Uma das propostas para solucionar as dificuldades de gestão dos Terrenos de Marinha apresentada pelos municípios, foi trazida pela representante do Ministério da Gestão e Inovação dos Serviços Públicos, Carolina Stuchi. “Podemos ter uma institucionalização da gestão compartilhada dessas áreas. Ao invés de transferir essa responsabilidade de áreas tão estratégicas para estados e municípios, a gente pode ter instrumentos de gestão compartilhada”, defendeu.

 

Mobilização da sociedade civil 

Os posicionamentos contrários de órgãos do governo e de representantes da sociedade civil, junto com a grande mobilização nas redes sociais, criou um clima desfavorável a aprovação da PEC e fez com que fosse anunciado o adiamento da votação. “Com a Audiência que foi realizada ontem, diante da posição da maioria dos participantes contrária, isso foi importante, mas o processo que antecedeu também, de mobilização das diversas organizações, inclusive nós do CPP, o Movimento de Pescadores, a CONFREM, o GT Mar e várias outras organizações, que se dedicaram desde quarta-feira (22) de tarde, quando soubemos que iria haver isso e começamos a nos mobilizar para que a sociedade civil soubesse dos riscos: que iriam aumentar os conflitos e as ameaças às comunidades pesqueiras, que correm o risco de privatizar o acesso da população às praias”, relatou a Secretária de Território e Meio Ambiente do CPP Nacional, Andrea Rocha. 

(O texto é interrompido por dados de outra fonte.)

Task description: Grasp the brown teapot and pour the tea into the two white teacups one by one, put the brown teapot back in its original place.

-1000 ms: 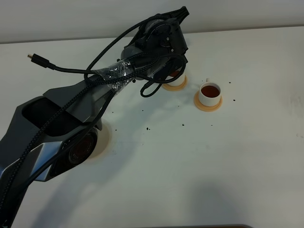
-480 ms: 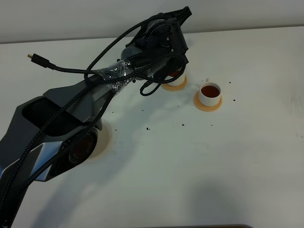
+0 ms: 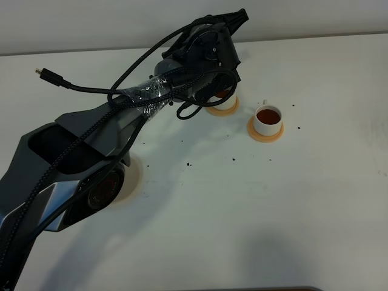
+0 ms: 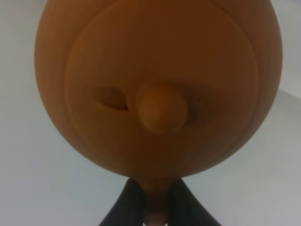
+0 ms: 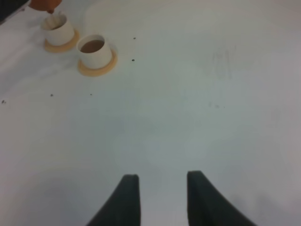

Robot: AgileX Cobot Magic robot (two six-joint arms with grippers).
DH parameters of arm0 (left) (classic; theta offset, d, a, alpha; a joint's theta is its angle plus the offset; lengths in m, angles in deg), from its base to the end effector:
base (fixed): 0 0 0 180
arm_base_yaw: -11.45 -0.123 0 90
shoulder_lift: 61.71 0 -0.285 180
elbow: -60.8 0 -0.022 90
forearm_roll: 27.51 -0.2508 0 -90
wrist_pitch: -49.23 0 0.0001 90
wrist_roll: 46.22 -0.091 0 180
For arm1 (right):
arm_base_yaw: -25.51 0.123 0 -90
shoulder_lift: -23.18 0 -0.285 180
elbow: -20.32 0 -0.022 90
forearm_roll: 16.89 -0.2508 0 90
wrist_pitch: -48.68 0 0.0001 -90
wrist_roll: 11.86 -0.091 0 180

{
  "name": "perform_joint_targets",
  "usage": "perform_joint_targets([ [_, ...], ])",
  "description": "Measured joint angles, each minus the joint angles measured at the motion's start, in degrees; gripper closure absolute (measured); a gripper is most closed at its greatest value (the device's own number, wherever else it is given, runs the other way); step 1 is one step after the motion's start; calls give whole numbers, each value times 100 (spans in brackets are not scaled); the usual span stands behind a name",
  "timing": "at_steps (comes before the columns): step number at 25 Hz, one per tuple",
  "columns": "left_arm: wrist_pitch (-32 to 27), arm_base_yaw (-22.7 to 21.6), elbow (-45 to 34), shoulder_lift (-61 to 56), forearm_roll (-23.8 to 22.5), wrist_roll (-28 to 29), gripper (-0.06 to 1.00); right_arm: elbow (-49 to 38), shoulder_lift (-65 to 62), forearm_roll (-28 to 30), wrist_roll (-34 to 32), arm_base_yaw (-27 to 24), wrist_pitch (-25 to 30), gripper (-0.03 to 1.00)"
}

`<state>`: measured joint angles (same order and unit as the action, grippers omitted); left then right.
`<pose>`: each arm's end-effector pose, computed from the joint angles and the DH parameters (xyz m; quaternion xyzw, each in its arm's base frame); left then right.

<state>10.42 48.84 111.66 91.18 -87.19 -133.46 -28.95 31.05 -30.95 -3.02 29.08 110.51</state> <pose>0.4803 -0.3050 0.1792 0.8449 0.1488 0.5068 0.0850 -0.0065 0.0191 0.2744 -0.0974 0.8495 0.0990 0.5090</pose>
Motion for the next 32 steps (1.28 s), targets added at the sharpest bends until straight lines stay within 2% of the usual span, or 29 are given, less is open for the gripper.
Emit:
perform_joint_targets([
  [15,87,0,0,0,14,-24,83,0,0,0,0,0,0,73],
  [21,117,0,0,0,9,-244,83,0,0,0,0,0,0,73],
  [32,246,0,0,0,-7,-299,83,0,0,0,0,0,0,73],
])
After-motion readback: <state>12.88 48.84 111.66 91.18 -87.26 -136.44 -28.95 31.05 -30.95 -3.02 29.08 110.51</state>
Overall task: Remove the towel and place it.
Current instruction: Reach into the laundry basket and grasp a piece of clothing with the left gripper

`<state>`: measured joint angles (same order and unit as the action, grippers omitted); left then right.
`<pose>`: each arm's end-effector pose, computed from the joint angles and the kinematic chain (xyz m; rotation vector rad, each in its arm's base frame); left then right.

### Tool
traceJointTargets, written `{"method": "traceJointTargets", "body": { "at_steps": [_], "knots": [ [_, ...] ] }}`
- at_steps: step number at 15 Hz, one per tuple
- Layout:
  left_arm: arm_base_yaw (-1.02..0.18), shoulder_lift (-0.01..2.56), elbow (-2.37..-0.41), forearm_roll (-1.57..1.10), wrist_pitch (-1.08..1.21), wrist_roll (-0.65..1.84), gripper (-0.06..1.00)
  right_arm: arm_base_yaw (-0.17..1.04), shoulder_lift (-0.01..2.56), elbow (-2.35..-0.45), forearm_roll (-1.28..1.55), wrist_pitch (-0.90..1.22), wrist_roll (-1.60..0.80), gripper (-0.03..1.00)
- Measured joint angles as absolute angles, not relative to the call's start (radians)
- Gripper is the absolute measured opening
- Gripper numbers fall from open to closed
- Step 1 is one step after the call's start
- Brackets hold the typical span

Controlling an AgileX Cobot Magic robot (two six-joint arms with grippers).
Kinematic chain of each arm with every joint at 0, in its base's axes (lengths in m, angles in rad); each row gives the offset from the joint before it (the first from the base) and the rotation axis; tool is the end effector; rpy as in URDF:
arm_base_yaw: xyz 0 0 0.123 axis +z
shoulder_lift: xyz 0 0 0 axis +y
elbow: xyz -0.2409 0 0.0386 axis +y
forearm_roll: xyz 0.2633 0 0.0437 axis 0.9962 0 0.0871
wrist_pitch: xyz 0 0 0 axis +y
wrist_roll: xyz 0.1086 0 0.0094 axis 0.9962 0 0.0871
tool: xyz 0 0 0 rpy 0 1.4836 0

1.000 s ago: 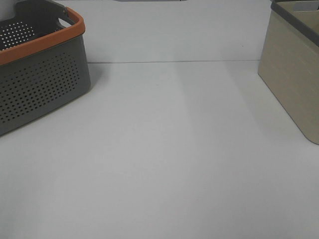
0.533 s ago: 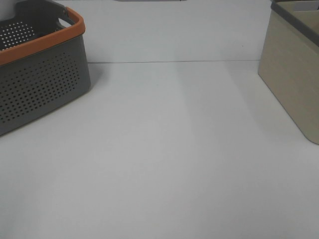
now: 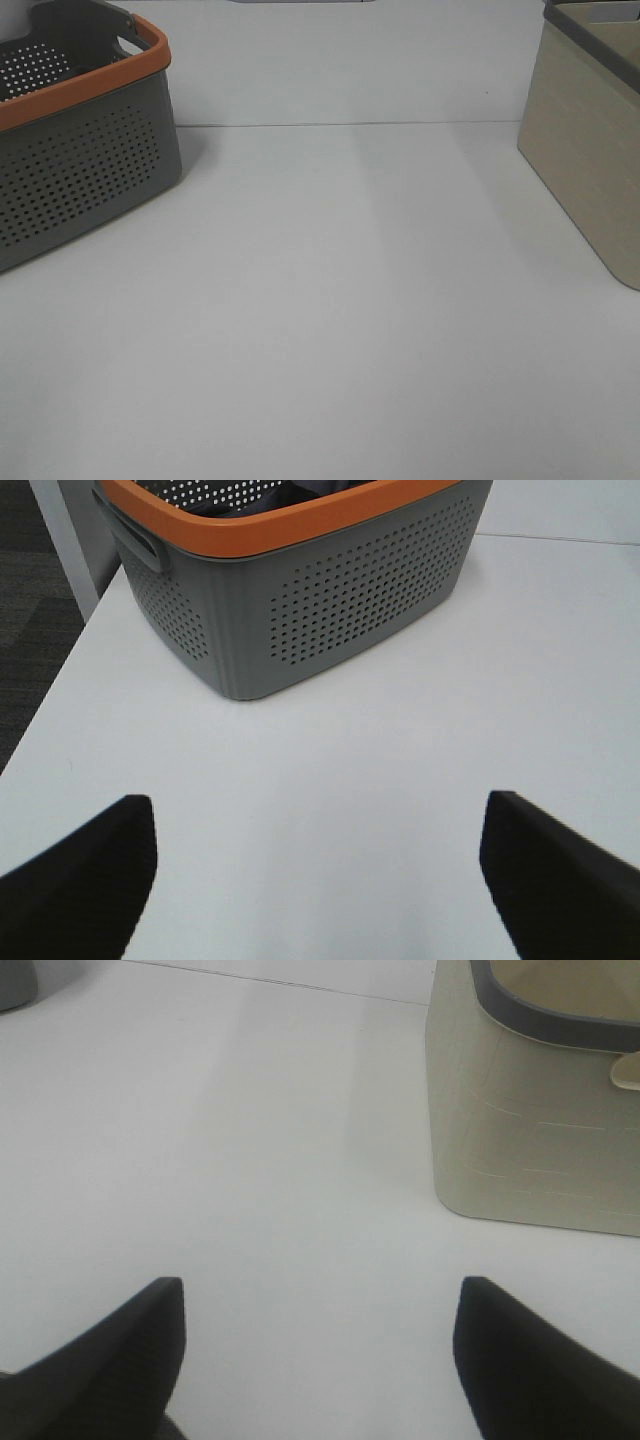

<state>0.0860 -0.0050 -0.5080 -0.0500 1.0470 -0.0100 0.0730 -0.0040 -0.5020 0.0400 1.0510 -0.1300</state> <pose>0.0652 0.0009 0.2806 -0.0945 2.0144 -0.0113 0.0653 0.0086 0.2783 -0.2072 2.0174 0.0118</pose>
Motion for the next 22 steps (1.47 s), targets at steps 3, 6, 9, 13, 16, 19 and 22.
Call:
{"method": "traceJointTargets", "body": {
  "at_steps": [3, 6, 9, 13, 16, 19, 22],
  "knots": [
    [0.086, -0.005, -0.508, -0.05, 1.047, -0.01, 0.82, 0.073, -0.004, -0.502, 0.04, 1.051, -0.13, 0.74],
    [0.086, -0.005, -0.508, -0.05, 1.047, -0.01, 0.82, 0.073, -0.004, -0.502, 0.04, 1.051, -0.13, 0.74],
    [0.086, -0.005, -0.508, -0.05, 1.047, -0.01, 0.82, 0.073, -0.004, -0.502, 0.04, 1.051, -0.13, 0.74],
    [0.086, -0.005, -0.508, -0.05, 1.047, -0.01, 0.82, 0.073, -0.004, -0.502, 0.04, 1.051, -0.13, 0.74],
    [0.086, -0.005, -0.508, -0.05, 1.047, -0.01, 0.82, 0.073, -0.004, -0.502, 0.04, 1.051, -0.13, 0.74],
    [0.086, -0.005, -0.508, -0.05, 1.047, -0.01, 0.82, 0.073, -0.004, -0.502, 0.04, 1.051, -0.13, 0.74],
    [0.086, -0.005, -0.508, -0.05, 1.047, -0.01, 0.82, 0.073, -0.004, -0.502, 0.04, 1.051, -0.13, 0.74]
  ]
}}
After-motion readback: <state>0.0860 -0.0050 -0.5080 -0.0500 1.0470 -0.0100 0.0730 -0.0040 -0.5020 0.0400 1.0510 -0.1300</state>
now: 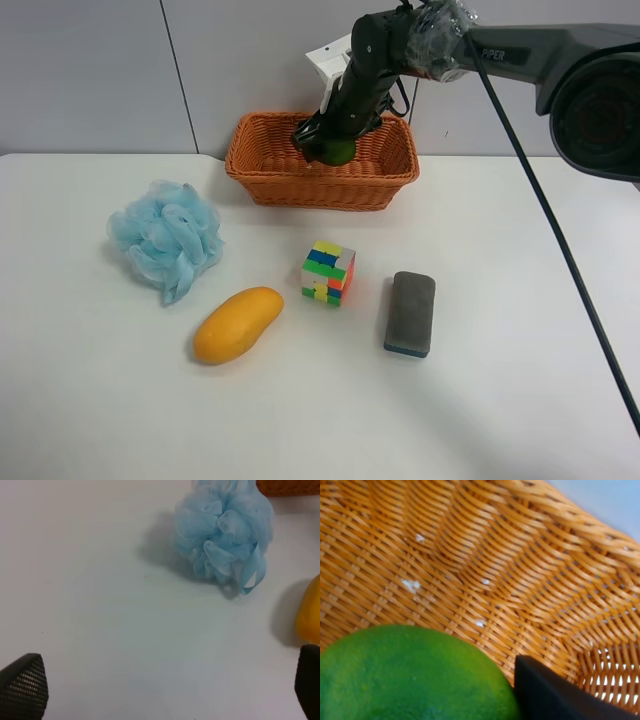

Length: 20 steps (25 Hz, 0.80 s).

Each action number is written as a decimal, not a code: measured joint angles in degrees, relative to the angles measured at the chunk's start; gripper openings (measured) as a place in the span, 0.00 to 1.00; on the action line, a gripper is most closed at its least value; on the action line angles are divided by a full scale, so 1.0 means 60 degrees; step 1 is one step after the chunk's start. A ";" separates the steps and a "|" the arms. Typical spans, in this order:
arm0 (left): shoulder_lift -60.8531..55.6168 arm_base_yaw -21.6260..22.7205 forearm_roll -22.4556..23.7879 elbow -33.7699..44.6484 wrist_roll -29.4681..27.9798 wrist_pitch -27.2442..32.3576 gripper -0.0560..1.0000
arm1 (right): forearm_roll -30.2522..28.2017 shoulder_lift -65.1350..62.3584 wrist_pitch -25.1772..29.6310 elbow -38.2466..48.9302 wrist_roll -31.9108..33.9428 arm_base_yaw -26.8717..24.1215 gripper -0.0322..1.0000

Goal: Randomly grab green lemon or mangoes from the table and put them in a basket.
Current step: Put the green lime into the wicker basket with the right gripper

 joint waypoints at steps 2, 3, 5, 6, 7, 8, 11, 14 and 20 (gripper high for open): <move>0.0000 0.0000 0.0000 0.0000 0.0000 0.0000 0.99 | 0.0000 0.0000 0.0000 0.0000 0.0000 0.0000 0.76; 0.0000 0.0000 0.0000 0.0000 0.0000 0.0000 0.99 | 0.0000 0.0000 0.0000 0.0000 0.0000 0.0000 0.76; 0.0000 0.0000 0.0000 0.0000 0.0000 0.0000 0.99 | 0.0000 0.0000 0.0000 0.0000 0.0000 0.0000 0.76; 0.0000 0.0000 0.0000 0.0000 0.0000 0.0000 0.99 | 0.0000 0.0000 0.0000 0.0000 0.0015 0.0000 0.79; 0.0000 0.0000 0.0000 0.0000 0.0000 0.0000 0.99 | 0.0000 0.0000 0.0000 0.0000 0.0068 0.0000 0.86; 0.0000 0.0000 0.0000 0.0000 0.0000 0.0000 0.99 | 0.0000 0.0000 0.0000 -0.0003 0.0147 0.0000 0.91; 0.0000 0.0000 0.0000 0.0000 0.0000 0.0000 0.99 | 0.0000 0.0000 0.0009 -0.0003 0.0263 0.0000 0.97; 0.0000 0.0000 0.0000 0.0000 0.0000 0.0000 0.99 | 0.0000 0.0000 0.0009 -0.0003 0.0298 0.0000 0.99; 0.0000 0.0000 0.0000 0.0000 0.0000 0.0000 0.99 | 0.0000 -0.0427 0.0840 -0.0003 0.0325 0.0000 0.99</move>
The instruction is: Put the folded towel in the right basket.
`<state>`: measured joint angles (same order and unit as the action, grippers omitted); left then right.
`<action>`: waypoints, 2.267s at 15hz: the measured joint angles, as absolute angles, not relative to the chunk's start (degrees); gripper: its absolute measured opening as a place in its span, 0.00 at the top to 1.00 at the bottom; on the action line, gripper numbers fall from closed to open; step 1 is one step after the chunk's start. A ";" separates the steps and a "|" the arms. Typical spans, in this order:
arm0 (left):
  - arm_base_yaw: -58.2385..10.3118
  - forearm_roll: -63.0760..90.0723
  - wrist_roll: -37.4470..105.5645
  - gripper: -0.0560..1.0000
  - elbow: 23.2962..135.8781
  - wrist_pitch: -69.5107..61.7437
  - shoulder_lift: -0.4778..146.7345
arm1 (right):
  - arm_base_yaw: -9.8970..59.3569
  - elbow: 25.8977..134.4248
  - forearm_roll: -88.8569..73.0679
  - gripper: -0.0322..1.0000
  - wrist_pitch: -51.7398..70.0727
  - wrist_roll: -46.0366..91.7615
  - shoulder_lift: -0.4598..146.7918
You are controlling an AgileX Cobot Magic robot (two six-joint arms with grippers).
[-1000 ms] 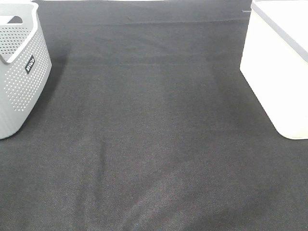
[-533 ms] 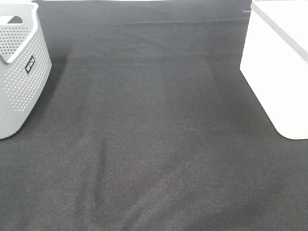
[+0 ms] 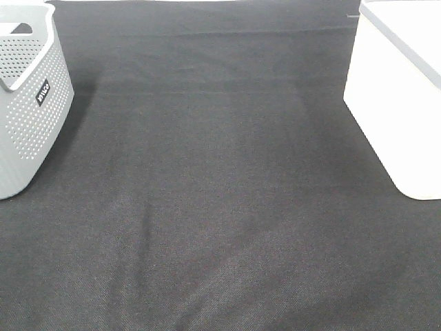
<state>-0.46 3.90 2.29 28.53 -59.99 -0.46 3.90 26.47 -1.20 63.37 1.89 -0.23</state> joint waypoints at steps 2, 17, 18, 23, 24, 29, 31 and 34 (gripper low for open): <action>-0.46 3.95 2.29 0.02 28.53 -59.99 -0.46 | 3.90 26.36 -1.15 0.03 63.37 1.89 -0.23; -0.46 4.13 2.29 0.02 28.53 -59.99 -0.46 | 3.84 26.36 -1.15 0.03 63.37 1.89 -0.23; -0.46 4.13 2.29 0.02 28.53 -59.99 -0.46 | 3.84 26.36 -1.15 0.03 63.37 1.89 -0.23; -0.46 4.13 2.29 0.02 28.53 -59.99 -0.46 | 3.27 26.36 -1.15 0.03 63.37 1.89 -0.23; -0.46 4.13 2.29 0.02 28.53 -59.99 -0.46 | 2.58 26.36 -1.15 0.03 63.37 1.89 -0.23; -0.46 4.13 2.29 0.02 28.53 -59.99 -0.46 | 2.12 26.36 -1.32 0.03 63.37 1.89 -0.23; -0.46 4.13 2.29 0.02 28.53 -59.99 -0.46 | 2.12 26.36 -1.32 0.03 63.37 1.89 -0.23; -0.46 4.13 2.29 0.02 28.53 -59.99 -0.46 | 2.12 26.36 -1.32 0.03 63.37 1.89 -0.23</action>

“Eu penso que foi importante esse resultado e penso que com isso a gente não vai descansar. É preciso intensificar a luta e a mobilização para que essa PEC não seja aprovada. Nada está garantido. Então diante disso é importante intensificar esse processo de mobilização e enfrentamento para que o Senado engavete e acabe de vez com essa ameaça que representa a PEC”, defendeu Rocha.